Irkçılığı hoş görmeyen İslam dini, kabiliyetleri ölçüsünde her milletin ilme katkısı olması için ayet ve hadisleriyle sürekli teşvik etmiştir. Irk bakımından Türk, Kürt, Arap, Berberi, Kıpti, Çinli kısacası doğudaki veya batıdaki hiçbir millet diğerinden üstün olmadığı gibi, fırsat ve imkan tanındığı takdirde ilme yatkınlık, ilim ve teknolojide gelişmişlik cihetinde de her milletin, azim ve çabalarıyla öne geçebildiği bir gerçektir.

Hz. Peygamberin Kur’an’ı tebliği ile başlayan İslam dünyasındaki ilmi çalışmalar, İslamiyeti kabul eden Türklerin yeni ve güçlü bir soluk olarak katılımıyla daha ileri seviyelere ulaşmıştır. Türklerle Müslümanların ilk temasları Hz.

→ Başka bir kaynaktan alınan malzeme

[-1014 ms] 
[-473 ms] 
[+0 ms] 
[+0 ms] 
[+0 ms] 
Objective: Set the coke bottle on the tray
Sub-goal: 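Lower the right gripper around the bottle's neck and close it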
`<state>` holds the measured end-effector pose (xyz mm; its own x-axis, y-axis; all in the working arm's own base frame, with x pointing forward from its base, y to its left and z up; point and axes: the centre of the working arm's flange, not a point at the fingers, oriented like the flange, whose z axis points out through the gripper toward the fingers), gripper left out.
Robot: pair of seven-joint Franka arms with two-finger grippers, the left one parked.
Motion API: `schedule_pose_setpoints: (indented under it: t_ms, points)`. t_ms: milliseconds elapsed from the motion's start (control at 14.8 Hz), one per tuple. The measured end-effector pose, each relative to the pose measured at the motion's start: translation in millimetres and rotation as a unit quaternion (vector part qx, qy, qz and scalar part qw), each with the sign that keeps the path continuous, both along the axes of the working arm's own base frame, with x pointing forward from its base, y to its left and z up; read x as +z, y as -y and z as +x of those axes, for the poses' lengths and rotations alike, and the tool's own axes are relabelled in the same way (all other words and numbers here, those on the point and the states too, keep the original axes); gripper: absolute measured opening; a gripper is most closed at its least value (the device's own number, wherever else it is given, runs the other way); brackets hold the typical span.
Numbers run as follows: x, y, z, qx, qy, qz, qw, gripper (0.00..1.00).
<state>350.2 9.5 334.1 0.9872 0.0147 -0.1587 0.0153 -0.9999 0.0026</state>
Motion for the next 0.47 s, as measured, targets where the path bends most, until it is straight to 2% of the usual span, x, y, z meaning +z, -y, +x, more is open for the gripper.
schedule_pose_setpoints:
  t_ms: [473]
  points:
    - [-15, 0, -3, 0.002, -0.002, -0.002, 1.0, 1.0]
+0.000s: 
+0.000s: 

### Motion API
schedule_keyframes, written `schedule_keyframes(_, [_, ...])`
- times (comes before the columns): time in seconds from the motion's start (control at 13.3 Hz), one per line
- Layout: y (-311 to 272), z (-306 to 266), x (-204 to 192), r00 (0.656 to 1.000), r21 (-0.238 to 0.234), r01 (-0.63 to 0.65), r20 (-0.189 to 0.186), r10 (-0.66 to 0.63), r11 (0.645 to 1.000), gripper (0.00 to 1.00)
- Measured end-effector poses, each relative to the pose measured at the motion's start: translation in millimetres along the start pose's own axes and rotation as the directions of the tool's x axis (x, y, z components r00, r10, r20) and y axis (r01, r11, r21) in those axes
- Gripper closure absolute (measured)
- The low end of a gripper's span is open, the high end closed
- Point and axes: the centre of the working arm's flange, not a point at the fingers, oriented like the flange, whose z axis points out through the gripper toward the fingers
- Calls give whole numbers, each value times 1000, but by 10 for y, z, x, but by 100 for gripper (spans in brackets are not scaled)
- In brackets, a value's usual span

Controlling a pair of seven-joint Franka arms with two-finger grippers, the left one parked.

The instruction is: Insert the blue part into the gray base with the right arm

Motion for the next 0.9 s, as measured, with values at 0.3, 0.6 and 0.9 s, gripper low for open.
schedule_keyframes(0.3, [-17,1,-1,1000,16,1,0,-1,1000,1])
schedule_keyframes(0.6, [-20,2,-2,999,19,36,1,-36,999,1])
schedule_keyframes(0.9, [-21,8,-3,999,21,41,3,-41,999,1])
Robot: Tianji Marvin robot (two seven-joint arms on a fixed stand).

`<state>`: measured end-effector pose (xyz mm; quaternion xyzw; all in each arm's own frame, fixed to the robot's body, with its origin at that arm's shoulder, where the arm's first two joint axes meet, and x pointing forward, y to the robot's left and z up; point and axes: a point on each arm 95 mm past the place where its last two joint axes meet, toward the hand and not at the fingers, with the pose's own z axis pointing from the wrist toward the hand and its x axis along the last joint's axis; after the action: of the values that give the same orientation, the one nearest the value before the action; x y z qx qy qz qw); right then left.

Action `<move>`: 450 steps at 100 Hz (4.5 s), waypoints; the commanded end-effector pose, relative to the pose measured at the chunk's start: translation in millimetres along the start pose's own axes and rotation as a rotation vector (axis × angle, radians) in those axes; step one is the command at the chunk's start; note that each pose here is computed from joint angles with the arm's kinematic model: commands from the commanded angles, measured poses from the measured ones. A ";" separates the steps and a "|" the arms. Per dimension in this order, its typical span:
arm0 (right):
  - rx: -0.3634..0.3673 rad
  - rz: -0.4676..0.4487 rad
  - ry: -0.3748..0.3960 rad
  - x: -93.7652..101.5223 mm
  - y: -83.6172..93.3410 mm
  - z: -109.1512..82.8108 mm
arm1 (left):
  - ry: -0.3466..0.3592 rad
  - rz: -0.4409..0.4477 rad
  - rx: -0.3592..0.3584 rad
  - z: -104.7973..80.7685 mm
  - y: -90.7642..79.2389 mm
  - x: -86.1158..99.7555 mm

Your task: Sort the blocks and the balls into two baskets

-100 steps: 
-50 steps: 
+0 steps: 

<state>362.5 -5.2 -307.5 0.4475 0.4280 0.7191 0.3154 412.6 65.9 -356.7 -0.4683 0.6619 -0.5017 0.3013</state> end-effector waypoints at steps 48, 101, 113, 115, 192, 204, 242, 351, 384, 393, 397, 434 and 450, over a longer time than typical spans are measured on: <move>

Ömer döneminin son zamanlarında gerçekleşmiştir. İlk karşılaşılan ve Horasan bölgesinde yaşayan Türkleri, zamanla diğer bölgelerde yaşayan Türklerin katılımı takip etmiştir. Türklerde İslamiyeti ilk kabul edenler, Müslüman Arapların fethettikleri ülkelerden esir edip, sonra çoğunlukla hürriyetlerine kavuşturdukları askerlerdir. Türklerin İslam ordularında müessir bir yer alması, Emeviler devrinin sonlarına doğru gerçekleşmiştir. Abbasiler Devleti’nde Türklerin büyük devlet hizmetlerine ve ordu kumandanlıklarına gelmeleri, artan Müslüman Türk nüfusu ile paralel bir gelişmenin sonucudur. İslam tarihçileri, Halife Mansur (ö. 775) devrini, Türklerin İslam alemine esaslı bir şekilde nüfuzlarının başlangıcı olarak kabul etmektedirler.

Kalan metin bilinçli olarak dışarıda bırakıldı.